Posted by: Alan Charles | December 01, 2008 at 06:27 PM
Richard:
The way it is set up today, the governmant is only the icing on the economic cake!
DrJED
Posted by: Dr. James E. Dunn | December 01, 2008 at 08:41 PM
Or the Dems for that matter, like they would risk everything?
Posted by: Nick | December 01, 2008 at 11:14 PM
This ones for you Jed.
Internet Use Policy - Horry Co. School District
#6 All subject matter on District Web pages shall relate to curriculum, instruction, school-authorized activities, or to the District. Neither students nor staff may publish personal home pages as part of District Web sites, or home pages for other individuals or organizations not directly affiliated with the District. All pages on the District's server(s) are property of the District.

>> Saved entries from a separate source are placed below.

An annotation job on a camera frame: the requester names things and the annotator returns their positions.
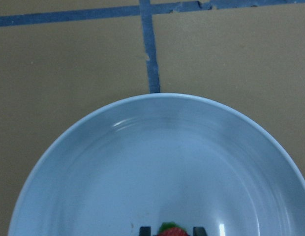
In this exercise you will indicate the red strawberry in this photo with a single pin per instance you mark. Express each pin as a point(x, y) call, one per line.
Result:
point(171, 229)

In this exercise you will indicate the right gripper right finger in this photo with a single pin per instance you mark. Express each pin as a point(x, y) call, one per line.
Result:
point(199, 231)

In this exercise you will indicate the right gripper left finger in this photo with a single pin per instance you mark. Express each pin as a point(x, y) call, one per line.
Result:
point(145, 231)

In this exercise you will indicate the blue plate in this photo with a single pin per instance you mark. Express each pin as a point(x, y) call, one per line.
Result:
point(162, 157)

They won't print the respestive school's newspaper on the web (Root: To save trees), but here comes a memorial to the bright young lady Cassady Jones-French on HCSD web pages.
Call it educational. Make the rules as you go.
Posted by: Mack the knife | December 01, 2008 at 11:41 PM
http://sh.horrycountyschools.net/
http://SocasteeHighSchool.Com/
Which one gets you there quicker????
Posted by: Mack the knife | December 01, 2008 at 11:44 PM
Why did they wait until her untimely death to publish her affability and her accomplishments?
Answer: That darn HCSD policy which they violated at her death. Thank you to the very considerate Horry County School District.
Posted by: Mack the knife | December 02, 2008 at 12:22 AM
Another Emperor?
Posted by: Mack the knife | December 02, 2008 at 12:46 AM
Amen on your comment, brother Tom, We need to focus most intensely on what's happening here, and we need to be welcoming to all who have something to contribute. We have plenty more room for new people, and its the low-reg local atmosphere that attracts them here -- in part.
To your astute comments, I would add only one point. We're overdependent on discretionary consumer spending, which is what supports tourism in all its manifestations. The current at-risk status of many of our tourism amenities tells me we need economic diversification, and that we must pursue it actively. What think?
dc
Posted by: Denney Clements | December 02, 2008 at 08:27 AM
Just to follow up on HCSD policy....advertising is the thing that is preventing school newspapers from being online.
Policy prevents advertising, so why should someone advertise in the 'paper' and only be on the 'paper' yet not on an internet edition. They'd be shafted on the exclusive vehicle which carries a captive audience.
Posted by: Mack the knife | December 02, 2008 at 11:28 AM
Dude,
If you actually read the information instead of reading the headline then you would not look like a fool in your response. But that's what I love about talking to folks, counting all the people with closed minds.
To call WeThePeople.org right-wing is to show a prejudging mindset that may never fully understand a view other than their own.
When you search for "obama birth certificate" you will find no evidence of a birth certificate, you will find a reported and confirmed forge of a "certification of live birth" not the piece of paper required by our military to join the services.
If it is such a non-issue, then why won't the Commander in-chief-elect just show his "certificate of live birth"? Or his college enrollement documentation?